▸ **How to complete this task**:
Consider the listing below. Extract exactly the lines from the line containing "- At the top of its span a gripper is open" to the line containing "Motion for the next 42", both included.

※

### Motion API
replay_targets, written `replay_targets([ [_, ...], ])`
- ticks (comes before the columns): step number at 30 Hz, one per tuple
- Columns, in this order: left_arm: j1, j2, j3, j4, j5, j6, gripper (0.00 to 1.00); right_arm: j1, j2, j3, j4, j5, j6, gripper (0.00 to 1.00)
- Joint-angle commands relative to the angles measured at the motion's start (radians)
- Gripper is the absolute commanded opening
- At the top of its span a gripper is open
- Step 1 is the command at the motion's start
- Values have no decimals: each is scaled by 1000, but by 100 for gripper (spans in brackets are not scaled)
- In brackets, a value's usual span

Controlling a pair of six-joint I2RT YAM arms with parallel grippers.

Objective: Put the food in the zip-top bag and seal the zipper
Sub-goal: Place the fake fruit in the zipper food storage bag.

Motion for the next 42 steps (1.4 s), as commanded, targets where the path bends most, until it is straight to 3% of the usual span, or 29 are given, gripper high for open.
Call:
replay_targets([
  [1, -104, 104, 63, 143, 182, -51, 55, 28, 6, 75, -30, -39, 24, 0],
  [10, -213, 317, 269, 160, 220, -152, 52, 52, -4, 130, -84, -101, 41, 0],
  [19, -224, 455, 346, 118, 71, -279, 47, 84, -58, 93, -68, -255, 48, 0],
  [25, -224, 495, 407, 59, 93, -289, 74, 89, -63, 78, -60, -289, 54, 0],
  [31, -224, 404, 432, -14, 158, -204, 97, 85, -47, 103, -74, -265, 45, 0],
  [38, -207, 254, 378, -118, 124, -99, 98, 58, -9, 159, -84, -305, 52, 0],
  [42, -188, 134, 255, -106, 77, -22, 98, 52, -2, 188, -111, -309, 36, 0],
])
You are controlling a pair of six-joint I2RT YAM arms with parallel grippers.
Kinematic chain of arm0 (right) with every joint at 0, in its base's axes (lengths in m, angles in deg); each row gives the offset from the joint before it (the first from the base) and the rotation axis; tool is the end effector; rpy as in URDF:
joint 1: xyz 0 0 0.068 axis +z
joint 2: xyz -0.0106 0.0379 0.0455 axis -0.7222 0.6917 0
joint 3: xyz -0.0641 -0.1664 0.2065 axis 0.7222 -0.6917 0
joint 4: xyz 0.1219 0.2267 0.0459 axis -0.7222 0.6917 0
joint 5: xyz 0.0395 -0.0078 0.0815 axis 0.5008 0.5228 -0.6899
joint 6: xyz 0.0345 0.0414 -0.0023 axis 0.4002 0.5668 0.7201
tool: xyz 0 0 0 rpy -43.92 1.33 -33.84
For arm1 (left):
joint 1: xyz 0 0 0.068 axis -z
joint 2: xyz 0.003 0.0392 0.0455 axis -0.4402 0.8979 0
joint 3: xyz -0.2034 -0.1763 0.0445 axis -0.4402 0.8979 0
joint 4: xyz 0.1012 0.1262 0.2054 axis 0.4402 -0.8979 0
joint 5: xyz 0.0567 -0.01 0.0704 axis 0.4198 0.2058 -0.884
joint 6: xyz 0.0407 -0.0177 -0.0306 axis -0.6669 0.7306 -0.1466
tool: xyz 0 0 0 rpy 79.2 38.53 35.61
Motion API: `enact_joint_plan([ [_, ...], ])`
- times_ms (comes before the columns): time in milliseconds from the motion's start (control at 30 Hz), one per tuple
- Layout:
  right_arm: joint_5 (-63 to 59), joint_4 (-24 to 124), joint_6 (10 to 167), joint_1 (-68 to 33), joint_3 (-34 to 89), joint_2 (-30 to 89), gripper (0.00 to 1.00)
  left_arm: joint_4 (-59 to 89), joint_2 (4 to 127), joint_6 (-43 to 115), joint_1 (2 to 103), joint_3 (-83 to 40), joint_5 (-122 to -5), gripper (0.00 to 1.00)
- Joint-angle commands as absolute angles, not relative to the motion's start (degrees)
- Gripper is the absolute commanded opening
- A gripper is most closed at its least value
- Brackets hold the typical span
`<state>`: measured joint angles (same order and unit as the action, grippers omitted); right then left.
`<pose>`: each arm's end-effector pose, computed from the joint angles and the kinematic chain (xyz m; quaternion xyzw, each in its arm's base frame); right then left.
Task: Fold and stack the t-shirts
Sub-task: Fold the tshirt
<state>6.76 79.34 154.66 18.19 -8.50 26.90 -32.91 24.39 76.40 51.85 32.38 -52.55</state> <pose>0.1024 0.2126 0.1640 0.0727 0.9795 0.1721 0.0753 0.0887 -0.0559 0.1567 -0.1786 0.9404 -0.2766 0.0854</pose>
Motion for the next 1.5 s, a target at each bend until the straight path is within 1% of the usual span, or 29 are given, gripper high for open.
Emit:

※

▸ **Response area**:
- At the top of its span a gripper is open
- Step 1 is the command at the motion's start
- Values have no decimals: each is scaled by 1000, but by 100 for gripper (spans in brackets are not scaled)
- In brackets, a value's usual span

Controlling a pair of six-joint I2RT YAM arms with parallel grippers.

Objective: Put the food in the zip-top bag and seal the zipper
Sub-goal: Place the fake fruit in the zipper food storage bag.

Motion for the next 42 steps (1.4 s), as commanded, targets where the path bends most, until it is straight to 3% of the usual span, or 29 are given, gripper high for open.

Nothing further is required by the exercise.